→ **WORK ITEM**
A word-for-word restatement of the full listing is required.
^^^^^^^^
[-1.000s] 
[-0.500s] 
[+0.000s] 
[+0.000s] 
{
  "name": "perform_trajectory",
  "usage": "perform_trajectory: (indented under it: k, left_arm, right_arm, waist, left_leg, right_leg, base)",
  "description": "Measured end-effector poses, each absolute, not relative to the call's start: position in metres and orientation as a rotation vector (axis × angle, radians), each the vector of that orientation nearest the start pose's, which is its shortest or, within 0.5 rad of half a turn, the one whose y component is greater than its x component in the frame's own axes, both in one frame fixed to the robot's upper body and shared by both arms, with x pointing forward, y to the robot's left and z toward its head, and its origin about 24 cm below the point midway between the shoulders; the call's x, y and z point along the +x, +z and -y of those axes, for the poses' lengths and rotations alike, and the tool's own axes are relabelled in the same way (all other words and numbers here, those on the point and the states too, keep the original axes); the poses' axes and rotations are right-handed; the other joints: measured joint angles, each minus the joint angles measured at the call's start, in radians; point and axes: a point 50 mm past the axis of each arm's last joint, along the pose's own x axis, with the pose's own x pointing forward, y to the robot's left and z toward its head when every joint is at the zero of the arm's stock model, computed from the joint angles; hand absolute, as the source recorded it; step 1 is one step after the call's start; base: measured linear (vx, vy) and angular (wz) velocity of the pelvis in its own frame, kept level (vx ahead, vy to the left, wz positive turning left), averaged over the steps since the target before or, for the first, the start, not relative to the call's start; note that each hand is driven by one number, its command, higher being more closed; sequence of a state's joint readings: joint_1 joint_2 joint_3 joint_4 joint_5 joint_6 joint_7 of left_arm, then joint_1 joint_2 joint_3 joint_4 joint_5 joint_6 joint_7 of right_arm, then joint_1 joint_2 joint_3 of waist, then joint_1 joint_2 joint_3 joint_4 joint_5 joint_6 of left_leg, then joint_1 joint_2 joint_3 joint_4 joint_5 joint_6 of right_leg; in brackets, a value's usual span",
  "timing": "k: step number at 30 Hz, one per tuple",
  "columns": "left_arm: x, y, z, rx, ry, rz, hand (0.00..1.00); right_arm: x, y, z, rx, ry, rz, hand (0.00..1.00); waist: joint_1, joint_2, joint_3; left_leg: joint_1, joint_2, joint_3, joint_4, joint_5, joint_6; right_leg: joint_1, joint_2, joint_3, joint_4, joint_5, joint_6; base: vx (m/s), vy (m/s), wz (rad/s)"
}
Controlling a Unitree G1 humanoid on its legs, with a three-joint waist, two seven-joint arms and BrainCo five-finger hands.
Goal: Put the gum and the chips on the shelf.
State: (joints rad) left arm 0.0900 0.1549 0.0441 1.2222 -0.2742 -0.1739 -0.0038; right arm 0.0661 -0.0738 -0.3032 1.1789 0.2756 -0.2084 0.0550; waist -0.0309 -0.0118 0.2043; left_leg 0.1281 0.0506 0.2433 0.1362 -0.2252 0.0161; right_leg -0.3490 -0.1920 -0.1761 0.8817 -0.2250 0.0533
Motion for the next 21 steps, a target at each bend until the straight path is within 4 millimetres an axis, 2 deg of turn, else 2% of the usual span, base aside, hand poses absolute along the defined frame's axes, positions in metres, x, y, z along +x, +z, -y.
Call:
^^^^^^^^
→ **OUTPUT OF THE EXERCISE**
[-1.000s] 
[-0.500s] 
[+0.000s] 
[+0.000s] 
{
  "name": "perform_trajectory",
  "usage": "perform_trajectory: (indented under it: k, left_arm, right_arm, waist, left_leg, right_leg, base)",
  "description": "Measured end-effector poses, each absolute, not relative to the call's start: position in metres and orientation as a rotation vector (axis × angle, radians), each the vector of that orientation nearest the start pose's, which is its shortest or, within 0.5 rad of half a turn, the one whose y component is greater than its x component in the frame's own axes, both in one frame fixed to the robot's upper body and shared by both arms, with x pointing forward, y to the robot's left and z toward its head, and its origin about 24 cm below the point midway between the shoulders; the call's x, y and z point along the +x, +z and -y of those axes, for the poses' lengths and rotations alike, and the tool's own axes are relabelled in the same way (all other words and numbers here, those on the point and the states too, keep the original axes); the poses' axes and rotations are right-handed; the other joints: measured joint angles, each minus the joint angles measured at the call's start, in radians; point and axes: a point 50 mm past the axis of each arm's last joint, along the pose's own x axis, with the pose's own x pointing forward, y to the robot's left and z toward its head when every joint is at the zero of the arm's stock model, computed from the joint angles; hand absolute, as the source recorded it; step 1 is one step after the call's start; base: measured linear (vx, vy) and angular (wz) velocity of the pelvis in its own frame, kept level (vx ahead, vy to the left, wz positive turning left), averaged over the steps since the target before or, for the first, the start, not relative to the call's start; note that each hand is driven by one number, its command, higher being more closed; sequence of a state's joint readings: joint_1 joint_2 joint_3 joint_4 joint_5 joint_6 joint_7 of left_arm, then joint_1 joint_2 joint_3 joint_4 joint_5 joint_6 joint_7 of right_arm, then joint_1 joint_2 joint_3 of waist, then joint_1 joint_2 joint_3 joint_4 joint_5 joint_6 of left_leg, then joint_1 joint_2 joint_3 joint_4 joint_5 joint_6 of right_leg; in brackets, a value's usual span",
  "timing": "k: step number at 30 Hz, one per tuple",
  "columns": "left_arm: x, y, z, rx, ry, rz, hand (0.00..1.00); right_arm: x, y, z, rx, ry, rz, hand (0.00..1.00); waist: joint_1, joint_2, joint_3; left_leg: joint_1, joint_2, joint_3, joint_4, joint_5, joint_6; right_leg: joint_1, joint_2, joint_3, joint_4, joint_5, joint_6; base: vx (m/s), vy (m/s), wz (rad/s)"
}
Controlling a Unitree G1 humanoid on its legs, with a three-joint waist, two seven-joint arms and BrainCo five-finger hands.
Goal: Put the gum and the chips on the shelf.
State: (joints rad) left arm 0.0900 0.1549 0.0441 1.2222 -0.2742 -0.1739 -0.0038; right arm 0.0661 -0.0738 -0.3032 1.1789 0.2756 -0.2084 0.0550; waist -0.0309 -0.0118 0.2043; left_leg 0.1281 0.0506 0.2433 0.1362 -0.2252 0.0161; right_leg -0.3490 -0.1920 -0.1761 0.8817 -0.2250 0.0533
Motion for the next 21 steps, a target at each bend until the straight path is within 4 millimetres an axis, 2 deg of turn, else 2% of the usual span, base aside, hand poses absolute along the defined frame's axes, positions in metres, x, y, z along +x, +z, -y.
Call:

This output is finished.